# Exercise prompt:
Retype the listing in full. Change nothing.

# Listed entries:

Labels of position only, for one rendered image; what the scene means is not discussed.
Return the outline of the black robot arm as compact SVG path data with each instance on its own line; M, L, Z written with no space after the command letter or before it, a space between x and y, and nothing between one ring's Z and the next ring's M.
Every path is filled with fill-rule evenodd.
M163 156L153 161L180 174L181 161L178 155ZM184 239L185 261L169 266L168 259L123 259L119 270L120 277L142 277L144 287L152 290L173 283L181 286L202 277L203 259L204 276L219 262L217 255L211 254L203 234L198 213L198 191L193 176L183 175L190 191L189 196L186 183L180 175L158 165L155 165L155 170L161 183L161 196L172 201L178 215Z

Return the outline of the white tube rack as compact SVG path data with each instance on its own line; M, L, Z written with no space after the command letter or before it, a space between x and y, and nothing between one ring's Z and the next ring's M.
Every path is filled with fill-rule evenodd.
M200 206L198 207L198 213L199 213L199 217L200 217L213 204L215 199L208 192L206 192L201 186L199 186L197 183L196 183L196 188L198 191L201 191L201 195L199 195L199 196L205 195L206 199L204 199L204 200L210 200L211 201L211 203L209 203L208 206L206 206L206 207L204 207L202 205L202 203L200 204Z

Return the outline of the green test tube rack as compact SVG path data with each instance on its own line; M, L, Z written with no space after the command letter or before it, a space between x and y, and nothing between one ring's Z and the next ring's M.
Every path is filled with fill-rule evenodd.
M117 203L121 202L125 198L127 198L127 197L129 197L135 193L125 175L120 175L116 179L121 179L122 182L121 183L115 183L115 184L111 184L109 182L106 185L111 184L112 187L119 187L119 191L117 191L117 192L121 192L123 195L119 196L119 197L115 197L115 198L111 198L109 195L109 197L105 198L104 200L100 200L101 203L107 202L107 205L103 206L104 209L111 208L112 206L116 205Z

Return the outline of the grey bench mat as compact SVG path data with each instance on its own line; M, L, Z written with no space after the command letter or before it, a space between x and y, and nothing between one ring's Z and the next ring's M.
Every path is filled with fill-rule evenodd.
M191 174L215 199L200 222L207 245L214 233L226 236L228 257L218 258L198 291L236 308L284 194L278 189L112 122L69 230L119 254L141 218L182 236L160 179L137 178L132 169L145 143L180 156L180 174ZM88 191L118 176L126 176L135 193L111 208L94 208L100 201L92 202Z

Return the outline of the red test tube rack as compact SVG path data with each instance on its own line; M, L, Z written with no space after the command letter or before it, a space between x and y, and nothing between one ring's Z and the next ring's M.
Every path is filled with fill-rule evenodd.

# Solution below:
Labels of position only, for one rendered image; what the scene means is not discussed.
Return the outline of the black robot arm as compact SVG path data with each instance on its own line; M, L, Z written with no space after the command letter or before it, a space between x and y, and nothing between one ring's Z and the next ring's M.
Every path is filled with fill-rule evenodd.
M163 156L153 161L180 174L181 161L178 155ZM184 239L185 261L169 266L168 259L123 259L119 270L120 277L142 277L144 287L152 290L173 283L181 286L202 277L203 259L204 276L219 262L217 255L211 254L203 234L198 213L198 191L193 176L183 175L190 191L189 196L186 183L180 175L158 165L155 165L155 170L161 183L161 196L172 201L178 215Z

Return the outline of the white tube rack as compact SVG path data with each instance on its own line; M, L, Z written with no space after the command letter or before it, a space between x and y, and nothing between one ring's Z and the next ring's M.
Every path is filled with fill-rule evenodd.
M200 206L198 207L198 213L199 213L199 217L200 217L213 204L215 199L208 192L206 192L201 186L199 186L197 183L196 183L196 188L198 191L201 191L201 195L199 195L199 196L205 195L206 199L204 199L204 200L210 200L211 201L211 203L209 203L208 206L206 206L206 207L204 207L202 205L202 203L200 204Z

Return the outline of the green test tube rack as compact SVG path data with each instance on its own line; M, L, Z written with no space after the command letter or before it, a space between x and y, and nothing between one ring's Z and the next ring's M.
Every path is filled with fill-rule evenodd.
M117 203L121 202L125 198L127 198L127 197L129 197L135 193L125 175L120 175L116 179L121 179L122 182L121 183L115 183L115 184L111 184L109 182L106 185L111 184L112 187L119 187L119 191L117 191L117 192L121 192L123 195L119 196L119 197L115 197L115 198L111 198L109 195L109 197L105 198L104 200L100 200L101 203L107 202L107 205L103 206L104 209L111 208L112 206L116 205Z

Return the outline of the grey bench mat as compact SVG path data with each instance on its own line; M, L, Z written with no space after the command letter or before it, a space between x and y, and nothing between one ring's Z and the next ring's M.
Every path is filled with fill-rule evenodd.
M191 174L215 199L200 222L207 245L214 233L226 236L228 257L218 258L198 291L236 308L284 194L278 189L112 122L69 230L119 254L141 218L182 236L160 179L137 178L132 169L145 143L180 156L180 174ZM88 191L118 176L126 176L135 193L111 208L94 208L100 201L92 202Z

Return the outline of the red test tube rack as compact SVG path data with each instance on its own line; M, L, Z written with no space after the command letter or before it, a space between x and y, and nothing between one ring's Z and the next ring's M.
Every path is filled with fill-rule evenodd.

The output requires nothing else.